Our scheme has a better expansion factor than [12] only for specific choices of parameters. If $k>n/2^{{\log }^{\ast }n}$, then the best scheme of Vadhan [12] is not applicable. Additionally, if b is very small, e.g. b = 2, then our scheme is better than [12] by a constant factor.

A somewhat theoretical measure to compare these schemes is an upper bound on m. An optimal upper bound is m ⩽ n − k, extracting almost all the random bits in the shared random string. Ref. [12] comes within a constant multiplicative factor of this bound. Our solution is slightly worse, since for a minimal b, b = 2, we have m ⩽ n/2(k + log m). We note that typically m ≪ n and this bound is not reached.

Another measure of the efficiency of such schemes is the number of bits that each party must read from the random source. Wireless traffic is sent in frames, in just about any wireless communication protocol. Denote a frame length by α. Our protocol is the only one that utilizes this property by sampling data in blocks of m bits, while all the previous protocols sample distinct bits. Table 2 compares the number of bits that each scheme reads from the random source.

As α grows, our scheme becomes more efficient. Specifically, when $⌈\frac{m}{\alpha }⌉⩽\frac{\log n+k}{\log m+k}$, our scheme reads less bits than any other scheme.

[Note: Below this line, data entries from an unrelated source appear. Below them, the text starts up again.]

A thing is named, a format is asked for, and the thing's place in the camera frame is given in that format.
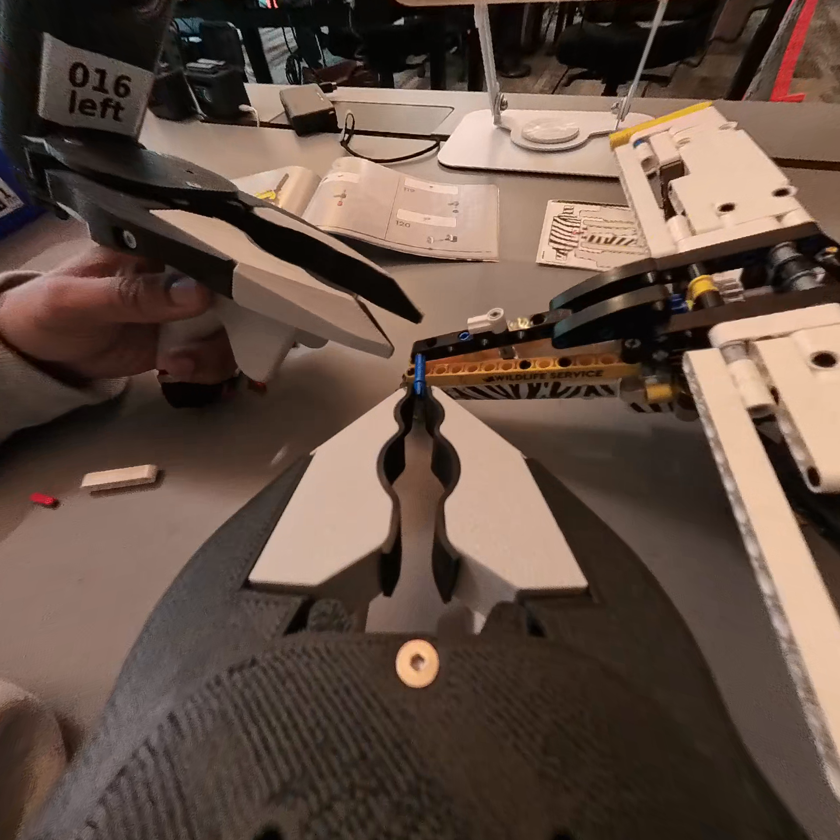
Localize black battery chargers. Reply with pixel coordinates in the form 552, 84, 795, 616
186, 58, 249, 122

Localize open instruction booklet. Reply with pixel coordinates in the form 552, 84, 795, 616
233, 156, 501, 263

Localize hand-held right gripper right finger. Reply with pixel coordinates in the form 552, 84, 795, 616
425, 387, 589, 623

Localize black power adapter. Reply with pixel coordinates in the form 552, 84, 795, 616
280, 84, 340, 136

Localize person's left forearm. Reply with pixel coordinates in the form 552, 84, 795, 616
0, 330, 130, 445

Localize grey closed laptop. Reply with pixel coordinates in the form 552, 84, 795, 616
269, 88, 456, 133

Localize white flat lego beam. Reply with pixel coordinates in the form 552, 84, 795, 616
80, 464, 161, 492

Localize white yellow lego plane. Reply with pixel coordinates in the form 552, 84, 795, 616
402, 100, 840, 749

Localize zebra striped sticker sheet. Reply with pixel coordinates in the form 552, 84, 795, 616
535, 199, 652, 272

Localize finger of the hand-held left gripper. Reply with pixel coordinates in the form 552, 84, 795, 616
150, 207, 398, 361
225, 190, 424, 325

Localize black office chair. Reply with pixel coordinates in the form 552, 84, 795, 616
556, 12, 714, 94

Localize person's left hand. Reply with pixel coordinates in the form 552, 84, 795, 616
0, 251, 242, 389

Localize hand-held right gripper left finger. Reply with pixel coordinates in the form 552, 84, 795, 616
248, 386, 417, 614

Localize person's grey hoodie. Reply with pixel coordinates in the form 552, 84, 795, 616
0, 678, 68, 840

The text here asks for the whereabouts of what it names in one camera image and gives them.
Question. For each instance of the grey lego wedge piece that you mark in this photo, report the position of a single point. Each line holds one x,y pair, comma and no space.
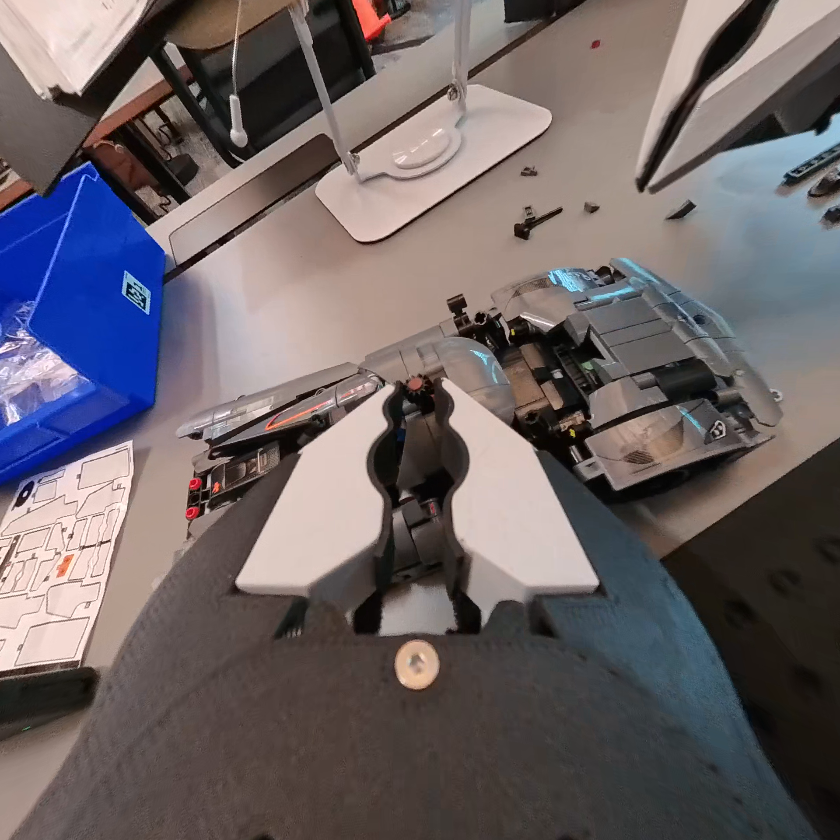
825,187

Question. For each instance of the orange plastic object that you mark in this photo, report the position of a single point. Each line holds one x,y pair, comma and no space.
367,19

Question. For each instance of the grey lego corner bracket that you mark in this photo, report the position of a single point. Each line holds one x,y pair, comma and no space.
682,210

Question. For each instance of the clear plastic bag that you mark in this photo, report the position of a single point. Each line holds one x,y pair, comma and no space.
33,367

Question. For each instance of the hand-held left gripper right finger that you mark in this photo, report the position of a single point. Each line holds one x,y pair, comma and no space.
518,518

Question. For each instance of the black lego axle connector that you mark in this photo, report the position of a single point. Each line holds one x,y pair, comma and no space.
525,229

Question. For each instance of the black dimpled fabric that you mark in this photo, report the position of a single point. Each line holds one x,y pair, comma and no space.
774,623

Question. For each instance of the small grey lego piece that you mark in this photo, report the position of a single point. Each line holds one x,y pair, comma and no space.
833,214

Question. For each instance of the black device green light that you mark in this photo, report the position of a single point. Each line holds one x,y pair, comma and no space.
39,702

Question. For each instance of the open instruction book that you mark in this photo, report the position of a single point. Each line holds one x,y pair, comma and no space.
65,39

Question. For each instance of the white sticker sheet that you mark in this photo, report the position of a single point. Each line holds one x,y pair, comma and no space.
65,590

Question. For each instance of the long grey studded lego plate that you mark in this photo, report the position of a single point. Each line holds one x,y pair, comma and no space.
810,167

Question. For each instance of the blue bin with marker tag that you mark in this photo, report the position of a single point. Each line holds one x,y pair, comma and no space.
98,249

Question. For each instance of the dark lego car model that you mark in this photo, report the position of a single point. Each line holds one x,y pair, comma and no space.
643,341

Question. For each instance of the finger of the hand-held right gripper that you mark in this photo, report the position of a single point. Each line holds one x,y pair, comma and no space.
787,65
682,52

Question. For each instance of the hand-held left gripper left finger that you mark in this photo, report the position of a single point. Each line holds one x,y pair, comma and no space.
308,518

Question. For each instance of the white book stand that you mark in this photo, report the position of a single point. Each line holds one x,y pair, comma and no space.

Our scheme takes advantage of physical implementations in another way, which is not taken into account by previous schemes. Consider a shared random source that is actually transmitted over many physical channels in parallel. Previous schemes regard the whole source as a single string and potentially access any (small) set of bits. Such schemes may require a receiver to tune to more than one channel at once or to change channels faster than the physical equipment is capable of. In contrast, our solution is tailored for standard equipment: the receiver tunes to a channel, receives a block of contiguous bits and then switches to another channel.

Our schemes resemble the protocols of Aumann et al. [1] and Ding and Rabin [4]. These works introduce two protocols, Protocol 1 and Protocol 2. Our PRP works in the same setting as Protocol 1 and PEP works in the same setting as Protocol 2. Like these two protocols, our schemes do not perform any computationally expensive preprocessing. It is proven in [4] that the initially shared key can be used and reused for an exponential number (in the length of the initial shared key) of rounds, where in each round another portion of the shared random string is produced.

The structure of the paper is as follows. We present the setting and introduce notation in Section 2. The Permutation Revealing Protocol PRP is presented in Section 3. The Permutation Encrypted Protocol PEP and its improved version are described in Section 4. The improving of the key exchange algorithms is discussed in Section 5. Conclusions appear in Section 6.